S’il cherche à protéger ses hommes, l’entraîneur breton ne les dédouane pas pour autant et attend d’eux qu’ils montrent un autre visage, plus conforme à leurs valeurs. Pour cela, il compte sur le facteur européen. "Il faut aussi prendre conscience de la chance qu’on a de jouer cette compétition, une chance qu’on a méritée", a-t-il avancé. Petit clin d’œil de l’histoire, les Brestois disputent leur deuxième rencontre européenne contre un autre club autrichien. En effet après le Sturm Graz, c’est au tour du RB Salzbourg (à 18h45). Un habitué de la scène européenne dont Roy sait qu’il représente une autre menace. "On sait qu’on va se confronter à un ogre de ce championnat, que ce soit en termes d’organisation, d’infrastructures, d’équipe. C’est un autre monde pour nous. Comme sur le premier match, on aura la volonté d’essayer d’exister dans ce match", présente-il.
"On n’a pas le choix"
C’est dans cette volonté que les Bretons devront encore trouver leur salut. Cette volonté d’exister, de prouver qu’ils ne sont pas là par hasard et qu’ils méritent de jouer à ce niveau. "Avec la Ligue des champions, on passe vite à autre chose. On veut prouver qu'on sait faire mieux, qu'on peut faire mieux, qu'on va faire mieux. On n'a pas le choix, mais l'état d'esprit est bon", a déjà évacué Kenny Lala. Comme face au champion autrichien, le défenseur brestois et ses coéquipiers devront mettre de l’énergie, de l’enthousiasme pour emballer la rencontre au bon moment et ne pas trop s’exposer. "Bien défendre, ça ne concerne pas que les 4 défenseurs et les milieux défensifs. C’est un état d’esprit, un collectif, si on était performant l’année dernière c’était parce qu’on était une véritable équipe, tout le monde s’activait à la perte du ballon", réclame Eric Roy.

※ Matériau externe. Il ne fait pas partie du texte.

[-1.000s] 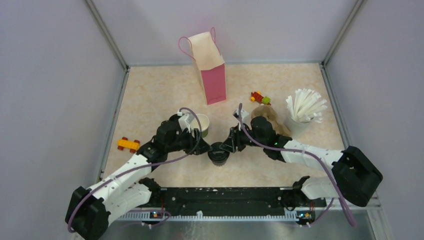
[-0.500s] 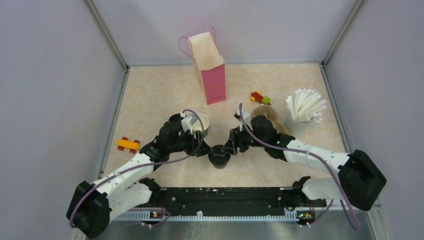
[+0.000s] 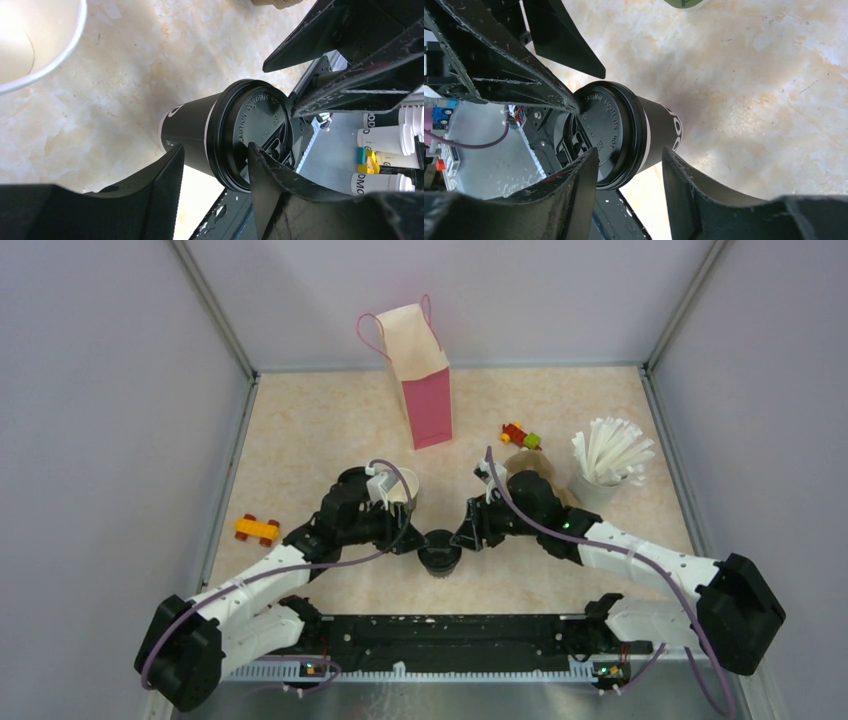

Ce n’est qu’en faisant bloc, en relevant la tête et en donnant plus qu’à Auxerre que Brest pourra exister sur la pelouse de Salzbourg et espérer offrir une seconde partition enchantée à ses supporters dans la cité du maestro Wolfgang Amadeus Mozart. Aux Bretons, encore privés de Pierre Lees-Melou, de se laisser porter par la musique européenne et prolonger l’extase de Roudourou.